What you have to do -> Copy out the data below from the line containing "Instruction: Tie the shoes" to the line containing "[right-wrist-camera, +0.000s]", both lines included, with all images left out.

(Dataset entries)
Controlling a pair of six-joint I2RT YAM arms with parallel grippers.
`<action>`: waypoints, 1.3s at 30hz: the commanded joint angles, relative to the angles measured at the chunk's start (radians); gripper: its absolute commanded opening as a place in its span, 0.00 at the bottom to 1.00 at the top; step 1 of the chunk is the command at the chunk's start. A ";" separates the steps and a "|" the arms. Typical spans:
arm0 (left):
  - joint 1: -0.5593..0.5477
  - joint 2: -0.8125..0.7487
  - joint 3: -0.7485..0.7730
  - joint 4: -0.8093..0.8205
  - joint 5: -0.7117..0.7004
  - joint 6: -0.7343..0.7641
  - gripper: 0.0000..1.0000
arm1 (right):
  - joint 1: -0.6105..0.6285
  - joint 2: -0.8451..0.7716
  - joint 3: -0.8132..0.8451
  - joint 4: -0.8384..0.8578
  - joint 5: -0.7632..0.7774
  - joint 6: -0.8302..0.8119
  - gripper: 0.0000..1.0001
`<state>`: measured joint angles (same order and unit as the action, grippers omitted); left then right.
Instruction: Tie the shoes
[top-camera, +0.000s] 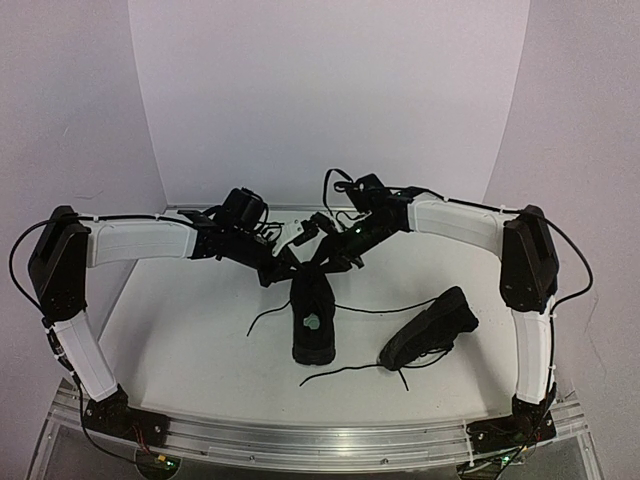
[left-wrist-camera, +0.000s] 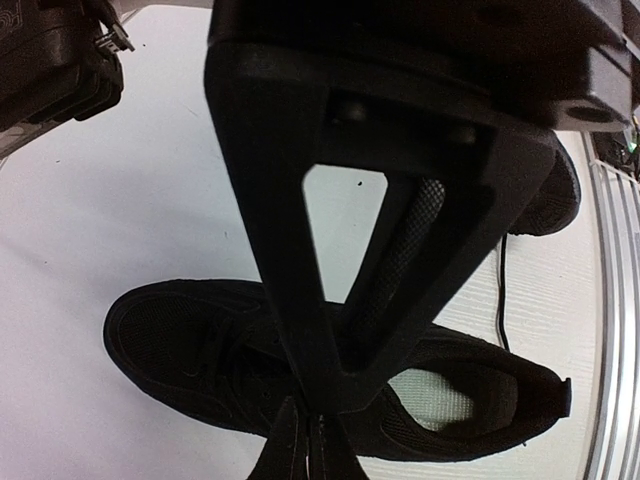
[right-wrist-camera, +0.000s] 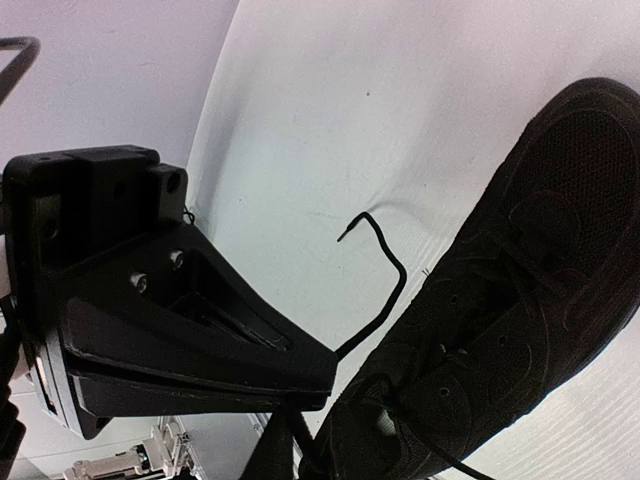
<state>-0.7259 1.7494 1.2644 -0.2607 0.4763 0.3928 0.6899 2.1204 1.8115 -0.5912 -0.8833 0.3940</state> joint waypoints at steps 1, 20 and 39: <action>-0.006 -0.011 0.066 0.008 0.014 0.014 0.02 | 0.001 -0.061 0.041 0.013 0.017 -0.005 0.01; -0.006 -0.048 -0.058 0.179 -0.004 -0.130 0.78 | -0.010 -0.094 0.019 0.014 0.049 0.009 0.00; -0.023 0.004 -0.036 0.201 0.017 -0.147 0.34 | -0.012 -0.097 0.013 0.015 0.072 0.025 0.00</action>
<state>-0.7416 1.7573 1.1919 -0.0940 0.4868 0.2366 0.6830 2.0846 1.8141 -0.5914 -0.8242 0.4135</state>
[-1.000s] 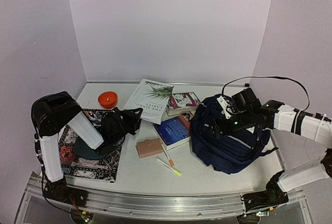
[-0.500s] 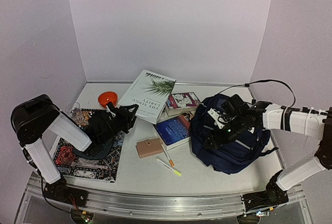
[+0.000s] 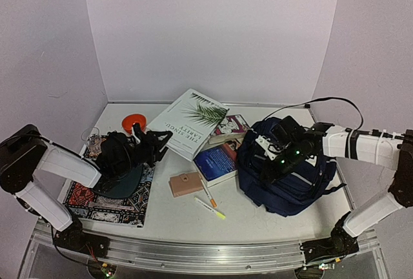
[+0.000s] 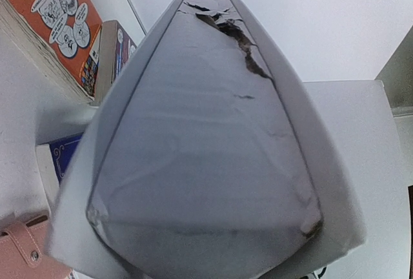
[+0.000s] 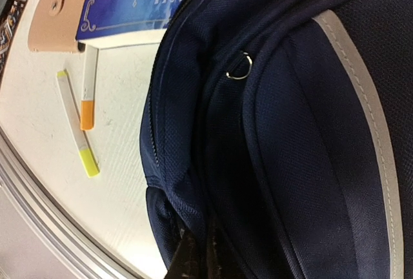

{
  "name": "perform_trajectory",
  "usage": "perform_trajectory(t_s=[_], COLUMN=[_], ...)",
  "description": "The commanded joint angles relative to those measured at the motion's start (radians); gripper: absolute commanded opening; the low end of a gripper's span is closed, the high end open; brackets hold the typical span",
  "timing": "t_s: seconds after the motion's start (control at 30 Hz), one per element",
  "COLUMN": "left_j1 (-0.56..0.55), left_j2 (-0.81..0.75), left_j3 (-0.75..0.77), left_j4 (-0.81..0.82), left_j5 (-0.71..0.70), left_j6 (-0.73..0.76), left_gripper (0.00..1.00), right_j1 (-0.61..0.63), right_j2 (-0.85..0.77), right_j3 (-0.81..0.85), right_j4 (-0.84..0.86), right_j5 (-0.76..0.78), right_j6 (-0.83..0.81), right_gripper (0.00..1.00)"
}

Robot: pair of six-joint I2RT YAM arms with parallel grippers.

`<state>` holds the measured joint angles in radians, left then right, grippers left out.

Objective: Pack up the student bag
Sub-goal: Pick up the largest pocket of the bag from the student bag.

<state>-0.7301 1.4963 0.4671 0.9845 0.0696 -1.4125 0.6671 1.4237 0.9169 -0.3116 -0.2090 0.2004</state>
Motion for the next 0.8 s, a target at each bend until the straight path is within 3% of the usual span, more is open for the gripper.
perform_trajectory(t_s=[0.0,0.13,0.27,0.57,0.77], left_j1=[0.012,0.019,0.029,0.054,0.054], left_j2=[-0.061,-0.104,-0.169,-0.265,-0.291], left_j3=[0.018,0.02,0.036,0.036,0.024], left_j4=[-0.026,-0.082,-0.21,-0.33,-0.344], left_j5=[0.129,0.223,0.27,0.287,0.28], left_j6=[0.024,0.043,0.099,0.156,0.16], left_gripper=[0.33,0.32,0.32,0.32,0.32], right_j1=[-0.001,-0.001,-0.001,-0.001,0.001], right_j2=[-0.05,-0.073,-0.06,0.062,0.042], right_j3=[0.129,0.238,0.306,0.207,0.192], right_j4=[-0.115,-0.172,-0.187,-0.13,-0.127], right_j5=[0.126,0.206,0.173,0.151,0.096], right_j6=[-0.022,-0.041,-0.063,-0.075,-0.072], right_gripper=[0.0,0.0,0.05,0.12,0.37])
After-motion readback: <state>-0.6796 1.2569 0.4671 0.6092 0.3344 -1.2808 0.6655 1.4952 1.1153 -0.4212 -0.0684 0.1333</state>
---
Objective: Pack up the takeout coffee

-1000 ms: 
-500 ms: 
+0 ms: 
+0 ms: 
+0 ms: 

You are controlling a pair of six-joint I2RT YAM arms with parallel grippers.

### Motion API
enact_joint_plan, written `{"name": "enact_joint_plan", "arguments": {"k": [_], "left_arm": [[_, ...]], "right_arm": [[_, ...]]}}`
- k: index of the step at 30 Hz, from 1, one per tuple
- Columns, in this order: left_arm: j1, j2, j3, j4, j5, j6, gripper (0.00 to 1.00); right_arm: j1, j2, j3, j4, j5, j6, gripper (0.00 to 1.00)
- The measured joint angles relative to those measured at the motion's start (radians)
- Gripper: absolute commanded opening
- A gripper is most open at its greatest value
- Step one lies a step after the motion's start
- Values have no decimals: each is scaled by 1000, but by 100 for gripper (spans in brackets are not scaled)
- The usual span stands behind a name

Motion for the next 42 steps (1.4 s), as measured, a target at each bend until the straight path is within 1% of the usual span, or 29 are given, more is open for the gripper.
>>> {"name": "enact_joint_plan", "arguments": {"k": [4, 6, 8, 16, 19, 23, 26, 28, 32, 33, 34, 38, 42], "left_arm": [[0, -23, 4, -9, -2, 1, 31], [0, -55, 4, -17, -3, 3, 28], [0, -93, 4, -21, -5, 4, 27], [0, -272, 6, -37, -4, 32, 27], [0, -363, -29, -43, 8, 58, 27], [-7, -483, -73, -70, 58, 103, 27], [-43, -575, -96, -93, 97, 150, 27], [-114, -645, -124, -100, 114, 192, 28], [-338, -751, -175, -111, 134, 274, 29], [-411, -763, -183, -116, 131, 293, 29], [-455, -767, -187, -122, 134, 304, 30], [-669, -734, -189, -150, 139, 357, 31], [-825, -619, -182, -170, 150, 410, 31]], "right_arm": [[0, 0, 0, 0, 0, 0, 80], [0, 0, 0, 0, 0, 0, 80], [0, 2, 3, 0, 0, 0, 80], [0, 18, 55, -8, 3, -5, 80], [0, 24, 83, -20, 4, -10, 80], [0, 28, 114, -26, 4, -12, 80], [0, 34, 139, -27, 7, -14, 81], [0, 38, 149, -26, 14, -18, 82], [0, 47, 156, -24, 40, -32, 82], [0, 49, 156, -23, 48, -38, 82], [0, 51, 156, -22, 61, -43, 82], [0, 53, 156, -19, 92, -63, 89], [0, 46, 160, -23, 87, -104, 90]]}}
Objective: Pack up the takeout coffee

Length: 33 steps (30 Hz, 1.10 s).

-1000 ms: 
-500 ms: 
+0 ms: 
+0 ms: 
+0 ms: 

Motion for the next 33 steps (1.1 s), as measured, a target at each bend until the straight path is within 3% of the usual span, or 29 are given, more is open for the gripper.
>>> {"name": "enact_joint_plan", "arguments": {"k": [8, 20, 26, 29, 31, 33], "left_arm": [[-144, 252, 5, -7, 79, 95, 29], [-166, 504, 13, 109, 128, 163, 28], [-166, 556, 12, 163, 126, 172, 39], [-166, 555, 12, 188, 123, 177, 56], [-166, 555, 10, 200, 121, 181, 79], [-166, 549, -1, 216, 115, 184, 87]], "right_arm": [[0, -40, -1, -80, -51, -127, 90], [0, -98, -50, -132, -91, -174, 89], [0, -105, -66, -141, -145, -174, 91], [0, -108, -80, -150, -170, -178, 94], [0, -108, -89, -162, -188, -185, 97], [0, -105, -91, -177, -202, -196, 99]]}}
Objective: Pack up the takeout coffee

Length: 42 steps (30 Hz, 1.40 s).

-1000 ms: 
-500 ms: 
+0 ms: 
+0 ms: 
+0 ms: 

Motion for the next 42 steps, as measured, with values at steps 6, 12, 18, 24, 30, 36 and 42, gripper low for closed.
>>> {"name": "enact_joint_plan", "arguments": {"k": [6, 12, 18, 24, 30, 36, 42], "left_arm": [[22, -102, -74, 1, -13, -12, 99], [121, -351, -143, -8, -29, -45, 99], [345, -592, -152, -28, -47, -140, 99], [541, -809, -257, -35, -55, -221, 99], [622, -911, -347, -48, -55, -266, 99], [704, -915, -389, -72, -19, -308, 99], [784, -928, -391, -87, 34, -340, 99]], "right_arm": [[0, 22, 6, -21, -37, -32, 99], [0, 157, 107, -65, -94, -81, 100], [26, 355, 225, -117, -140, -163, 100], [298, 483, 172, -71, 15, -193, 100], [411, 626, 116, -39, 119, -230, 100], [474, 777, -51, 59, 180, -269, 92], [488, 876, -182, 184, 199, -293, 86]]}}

Your response ->
Instruction: Tie the shoes
[top-camera, +0.000s] 
[left-wrist-camera, +0.000s] 
[right-wrist-camera, +0.000s] 

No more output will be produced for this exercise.